They have a pool for swimming and another made of wood for skating. In the backyard, under construction, is a giant wooden mega ramp similar to the X Games’ version, with towering roll-in ramps and flying gaps of 50 and 70 feet, leading to a downslope and 30-foot quarterpipe wall.

Shaggy dogs Ruby and Dois patrol the perimeter. Star the rabbit and Tinkerbell the turtle occupy a small enclosure and goats Sarah and Cleopatra share a larger one. Rattlesnakes abound so caution is the watchword.

On the entryway floor is a tile mosaic depicting the sky, ocean, earth, sun, stars and moon: the handiwork of Burnquist’s mother, whose vibrant portraits of Bob adorn the walls.

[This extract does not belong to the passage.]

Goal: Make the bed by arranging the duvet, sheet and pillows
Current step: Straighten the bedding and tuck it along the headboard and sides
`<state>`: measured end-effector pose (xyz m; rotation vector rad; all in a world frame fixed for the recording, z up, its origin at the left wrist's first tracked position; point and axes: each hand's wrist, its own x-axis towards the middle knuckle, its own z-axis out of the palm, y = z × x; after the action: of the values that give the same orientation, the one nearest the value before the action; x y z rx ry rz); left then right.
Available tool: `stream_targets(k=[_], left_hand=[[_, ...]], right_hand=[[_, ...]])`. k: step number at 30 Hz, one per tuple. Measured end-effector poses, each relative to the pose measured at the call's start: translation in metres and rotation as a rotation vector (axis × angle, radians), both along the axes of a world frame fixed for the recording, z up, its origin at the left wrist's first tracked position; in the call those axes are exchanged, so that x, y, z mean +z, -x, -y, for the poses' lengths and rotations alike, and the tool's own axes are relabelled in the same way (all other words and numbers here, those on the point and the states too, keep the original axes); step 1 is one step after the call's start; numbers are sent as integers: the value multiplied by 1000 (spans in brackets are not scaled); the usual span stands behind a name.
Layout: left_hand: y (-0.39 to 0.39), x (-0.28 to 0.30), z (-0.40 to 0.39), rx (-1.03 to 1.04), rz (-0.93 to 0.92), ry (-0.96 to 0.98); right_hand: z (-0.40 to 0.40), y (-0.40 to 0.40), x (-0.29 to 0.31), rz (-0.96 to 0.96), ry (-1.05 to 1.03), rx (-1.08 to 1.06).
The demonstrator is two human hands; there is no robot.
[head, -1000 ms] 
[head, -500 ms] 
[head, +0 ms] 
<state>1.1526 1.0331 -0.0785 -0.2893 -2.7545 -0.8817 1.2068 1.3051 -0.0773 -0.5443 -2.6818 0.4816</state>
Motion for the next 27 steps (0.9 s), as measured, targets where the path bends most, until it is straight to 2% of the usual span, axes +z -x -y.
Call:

Standing sentinel in Lotus’ room is a life-sized “Lego Bob.”

The vegetarian family is so famously “organic” that Bob proudly lists Whole Foods and Stonyfield Farm among his many sponsors. “It’s for the sake of longevity,” he says, while sipping orange-blossom tea. “I was breaking myself all the time and I wondered, ‘How can I heal faster?’ I’ve got to eat better.

“My priority is to skate -- and I want to skate so badly that anything that keeps me from skating I weed out.”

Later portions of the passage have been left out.